### Task goal
If a line in the listing carries the word "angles", return a copy of that line.

#### Data shown ####

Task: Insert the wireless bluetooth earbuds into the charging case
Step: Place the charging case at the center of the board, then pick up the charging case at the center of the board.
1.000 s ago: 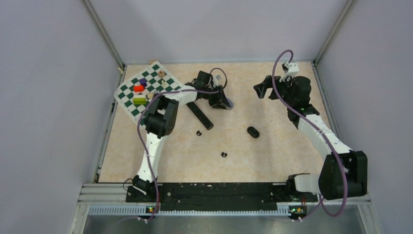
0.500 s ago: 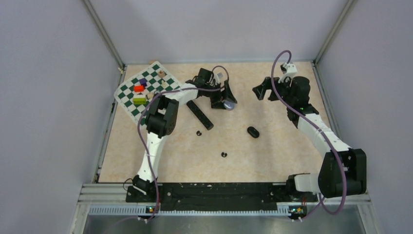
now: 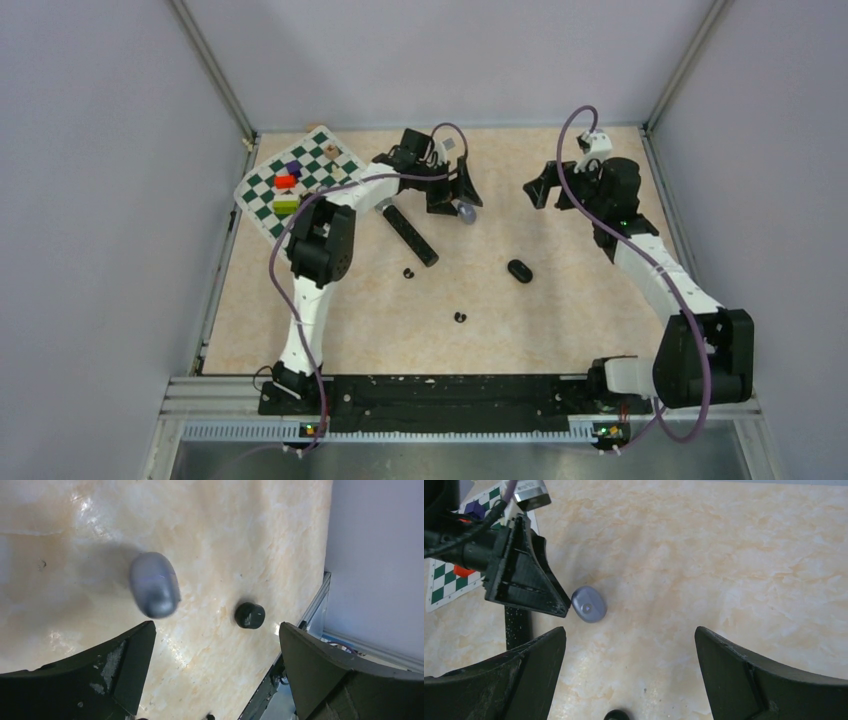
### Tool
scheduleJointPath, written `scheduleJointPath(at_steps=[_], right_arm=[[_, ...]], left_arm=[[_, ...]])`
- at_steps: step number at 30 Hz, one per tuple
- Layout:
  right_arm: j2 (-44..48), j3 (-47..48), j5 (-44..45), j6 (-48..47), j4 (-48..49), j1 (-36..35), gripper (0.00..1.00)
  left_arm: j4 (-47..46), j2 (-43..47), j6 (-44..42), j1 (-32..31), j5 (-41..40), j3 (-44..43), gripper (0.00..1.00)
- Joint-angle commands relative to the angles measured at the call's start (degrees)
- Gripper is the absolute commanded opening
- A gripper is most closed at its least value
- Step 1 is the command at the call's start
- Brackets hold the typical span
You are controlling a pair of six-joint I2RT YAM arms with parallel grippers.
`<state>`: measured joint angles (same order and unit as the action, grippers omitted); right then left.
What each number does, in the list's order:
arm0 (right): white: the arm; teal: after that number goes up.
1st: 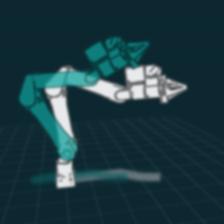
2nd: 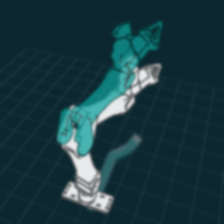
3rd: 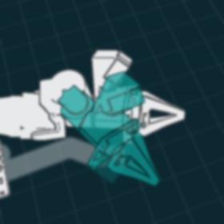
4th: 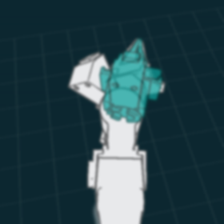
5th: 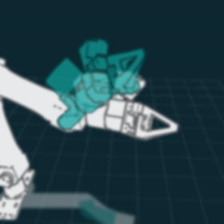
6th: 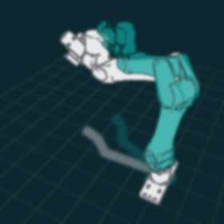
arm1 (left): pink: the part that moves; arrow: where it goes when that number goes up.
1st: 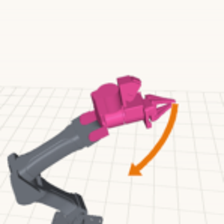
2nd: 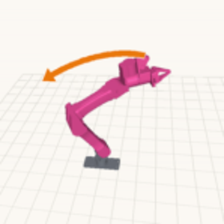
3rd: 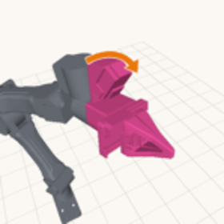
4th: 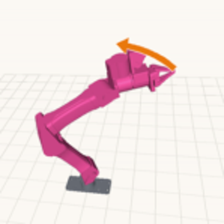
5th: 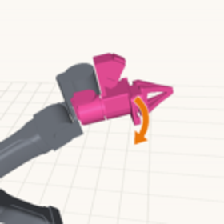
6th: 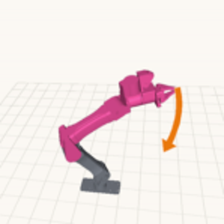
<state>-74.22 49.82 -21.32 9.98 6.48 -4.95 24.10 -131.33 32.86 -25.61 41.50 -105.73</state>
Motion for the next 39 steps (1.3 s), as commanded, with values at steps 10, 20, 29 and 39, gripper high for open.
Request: scheduleJointPath(at_steps=[10,20,29,39], right_arm=[[3.7,3.0,-0.7,-7.1,0.7,1.6,0.99],[-3.5,15.0,-3.2,-25.4,-27.7,0.0,0.98],[-13.5,9.9,9.0,-29.4,-27.6,-4.0,0.92],[-22.3,12.0,0.4,-32.1,-33.7,-7.2,0.79]], left_arm=[[5.6,11.5,-12.8,4.2,0.4,-7.3,0.99],[17.3,39.2,-48.9,10.5,-18.0,6.0,0.99],[16.8,59.2,-58.7,13.0,-11.1,38.4,0.99],[26.6,45.5,-58.5,13.0,-10.7,30.6,0.99]])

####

### Output of the task
- Joint-angle commands relative to the angles measured at the call's start (degrees)
`<state>`: measured joint angles (same order and unit as the action, grippers omitted); right then left.

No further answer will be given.